- **Work required**:
Show every line of the data where the word "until" can be found.

- **Source records**:
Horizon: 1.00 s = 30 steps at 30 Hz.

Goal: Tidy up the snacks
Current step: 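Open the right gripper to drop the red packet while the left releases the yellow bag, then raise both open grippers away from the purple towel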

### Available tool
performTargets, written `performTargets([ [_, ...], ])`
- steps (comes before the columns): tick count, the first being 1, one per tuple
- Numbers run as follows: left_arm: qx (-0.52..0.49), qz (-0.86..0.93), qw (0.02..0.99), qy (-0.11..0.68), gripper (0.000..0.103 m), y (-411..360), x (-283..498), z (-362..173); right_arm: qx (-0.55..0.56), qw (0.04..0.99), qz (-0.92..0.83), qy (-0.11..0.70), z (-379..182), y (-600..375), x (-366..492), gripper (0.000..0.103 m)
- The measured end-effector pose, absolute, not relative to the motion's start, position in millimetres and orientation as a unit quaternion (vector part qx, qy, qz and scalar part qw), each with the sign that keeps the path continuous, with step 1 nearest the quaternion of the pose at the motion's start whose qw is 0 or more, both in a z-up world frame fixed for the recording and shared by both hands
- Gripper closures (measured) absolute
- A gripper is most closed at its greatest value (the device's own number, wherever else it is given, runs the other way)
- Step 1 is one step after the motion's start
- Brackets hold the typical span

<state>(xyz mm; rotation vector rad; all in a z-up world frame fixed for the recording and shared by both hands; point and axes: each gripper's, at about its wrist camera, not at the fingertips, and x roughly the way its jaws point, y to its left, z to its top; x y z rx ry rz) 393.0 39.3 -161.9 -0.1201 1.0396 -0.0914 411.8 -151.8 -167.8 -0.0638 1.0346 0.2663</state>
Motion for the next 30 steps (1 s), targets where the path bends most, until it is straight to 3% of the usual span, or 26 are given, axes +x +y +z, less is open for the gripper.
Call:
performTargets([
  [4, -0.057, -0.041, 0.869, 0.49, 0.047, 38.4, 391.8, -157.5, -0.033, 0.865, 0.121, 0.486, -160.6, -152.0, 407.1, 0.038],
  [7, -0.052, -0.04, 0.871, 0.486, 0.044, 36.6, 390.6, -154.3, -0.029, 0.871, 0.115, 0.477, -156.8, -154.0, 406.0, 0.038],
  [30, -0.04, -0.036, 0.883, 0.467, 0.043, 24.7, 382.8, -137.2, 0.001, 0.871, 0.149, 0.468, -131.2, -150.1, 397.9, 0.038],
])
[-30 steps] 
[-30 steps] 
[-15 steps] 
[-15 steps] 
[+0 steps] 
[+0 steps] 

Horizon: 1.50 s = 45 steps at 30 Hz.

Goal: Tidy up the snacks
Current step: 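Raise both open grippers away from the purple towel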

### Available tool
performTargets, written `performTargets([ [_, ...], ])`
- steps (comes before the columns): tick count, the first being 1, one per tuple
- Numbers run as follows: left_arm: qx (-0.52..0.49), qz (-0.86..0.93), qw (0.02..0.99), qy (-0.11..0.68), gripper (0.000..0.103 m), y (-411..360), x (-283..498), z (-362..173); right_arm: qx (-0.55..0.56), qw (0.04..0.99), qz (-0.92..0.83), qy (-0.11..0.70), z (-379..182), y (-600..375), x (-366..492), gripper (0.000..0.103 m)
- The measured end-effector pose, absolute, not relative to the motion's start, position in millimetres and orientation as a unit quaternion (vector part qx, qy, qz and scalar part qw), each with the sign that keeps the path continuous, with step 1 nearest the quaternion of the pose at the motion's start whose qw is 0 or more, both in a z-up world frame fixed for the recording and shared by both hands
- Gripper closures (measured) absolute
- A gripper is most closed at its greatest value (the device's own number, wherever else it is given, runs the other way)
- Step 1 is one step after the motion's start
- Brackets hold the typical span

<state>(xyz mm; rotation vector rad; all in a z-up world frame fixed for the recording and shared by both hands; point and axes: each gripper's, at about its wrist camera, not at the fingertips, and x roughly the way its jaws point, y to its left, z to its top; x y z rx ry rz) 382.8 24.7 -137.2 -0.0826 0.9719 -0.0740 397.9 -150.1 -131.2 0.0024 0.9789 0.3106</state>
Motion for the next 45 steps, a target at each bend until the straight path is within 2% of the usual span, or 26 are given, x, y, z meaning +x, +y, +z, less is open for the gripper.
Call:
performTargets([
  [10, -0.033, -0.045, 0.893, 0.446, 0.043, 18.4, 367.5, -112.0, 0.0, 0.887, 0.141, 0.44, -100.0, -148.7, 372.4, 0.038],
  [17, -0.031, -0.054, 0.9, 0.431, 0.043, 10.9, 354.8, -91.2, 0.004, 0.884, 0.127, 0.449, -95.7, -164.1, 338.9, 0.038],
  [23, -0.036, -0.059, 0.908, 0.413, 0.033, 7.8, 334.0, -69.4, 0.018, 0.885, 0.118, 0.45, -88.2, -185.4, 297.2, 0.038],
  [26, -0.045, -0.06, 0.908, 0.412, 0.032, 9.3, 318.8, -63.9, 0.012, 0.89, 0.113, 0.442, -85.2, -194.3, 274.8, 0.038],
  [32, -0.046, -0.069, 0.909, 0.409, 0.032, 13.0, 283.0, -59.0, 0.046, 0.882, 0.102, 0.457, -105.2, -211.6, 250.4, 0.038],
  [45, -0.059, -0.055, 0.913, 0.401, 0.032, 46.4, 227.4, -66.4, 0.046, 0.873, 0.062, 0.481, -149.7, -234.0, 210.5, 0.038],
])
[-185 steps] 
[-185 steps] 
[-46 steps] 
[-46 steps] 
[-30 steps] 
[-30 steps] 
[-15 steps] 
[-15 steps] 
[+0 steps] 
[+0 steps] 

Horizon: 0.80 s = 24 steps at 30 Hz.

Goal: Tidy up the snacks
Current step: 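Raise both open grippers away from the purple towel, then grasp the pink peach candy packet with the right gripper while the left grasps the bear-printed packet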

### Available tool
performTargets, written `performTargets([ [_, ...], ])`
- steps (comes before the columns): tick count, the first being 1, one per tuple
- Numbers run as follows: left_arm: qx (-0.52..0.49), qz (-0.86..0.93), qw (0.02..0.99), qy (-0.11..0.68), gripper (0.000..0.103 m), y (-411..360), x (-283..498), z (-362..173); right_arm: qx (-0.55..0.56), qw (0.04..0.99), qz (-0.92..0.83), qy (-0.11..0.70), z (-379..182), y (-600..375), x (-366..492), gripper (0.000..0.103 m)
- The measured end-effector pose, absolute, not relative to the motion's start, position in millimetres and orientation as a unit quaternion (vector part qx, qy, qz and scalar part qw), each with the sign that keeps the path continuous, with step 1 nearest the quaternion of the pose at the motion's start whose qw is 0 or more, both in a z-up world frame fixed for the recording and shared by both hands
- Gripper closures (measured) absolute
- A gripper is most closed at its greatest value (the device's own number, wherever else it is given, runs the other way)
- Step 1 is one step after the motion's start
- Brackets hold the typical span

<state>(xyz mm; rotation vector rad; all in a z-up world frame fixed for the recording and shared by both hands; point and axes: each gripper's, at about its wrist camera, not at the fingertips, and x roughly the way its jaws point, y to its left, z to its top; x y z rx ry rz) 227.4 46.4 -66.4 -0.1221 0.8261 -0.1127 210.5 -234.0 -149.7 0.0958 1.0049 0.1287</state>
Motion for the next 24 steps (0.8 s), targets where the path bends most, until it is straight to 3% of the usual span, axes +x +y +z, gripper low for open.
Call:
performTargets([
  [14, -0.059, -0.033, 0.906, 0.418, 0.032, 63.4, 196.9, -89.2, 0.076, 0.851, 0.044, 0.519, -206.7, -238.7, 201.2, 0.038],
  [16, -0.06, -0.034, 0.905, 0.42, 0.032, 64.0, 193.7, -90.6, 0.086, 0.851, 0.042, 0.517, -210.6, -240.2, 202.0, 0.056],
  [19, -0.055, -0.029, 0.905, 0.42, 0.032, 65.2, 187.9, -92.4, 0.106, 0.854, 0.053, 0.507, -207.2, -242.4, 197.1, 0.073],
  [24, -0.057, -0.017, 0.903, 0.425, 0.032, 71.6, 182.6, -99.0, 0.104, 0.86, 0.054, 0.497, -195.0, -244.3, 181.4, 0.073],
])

- **Result of this exercise**:
Motion for the next 30 steps (1 s), targets where the path bends most, until it is straight to 3% of the usual span, or 26 are given, axes +x +y +z, less is open for the gripper.
Motion for the next 45 steps, a target at each bend until the straight path is within 2% of the usual span, or 26 are given, x, y, z meaning +x, +y, +z, less is open for the gripper.
Motion for the next 24 steps (0.8 s), targets where the path bends most, until it is straight to 3% of the usual span, axes +x +y +z, gripper low for open.

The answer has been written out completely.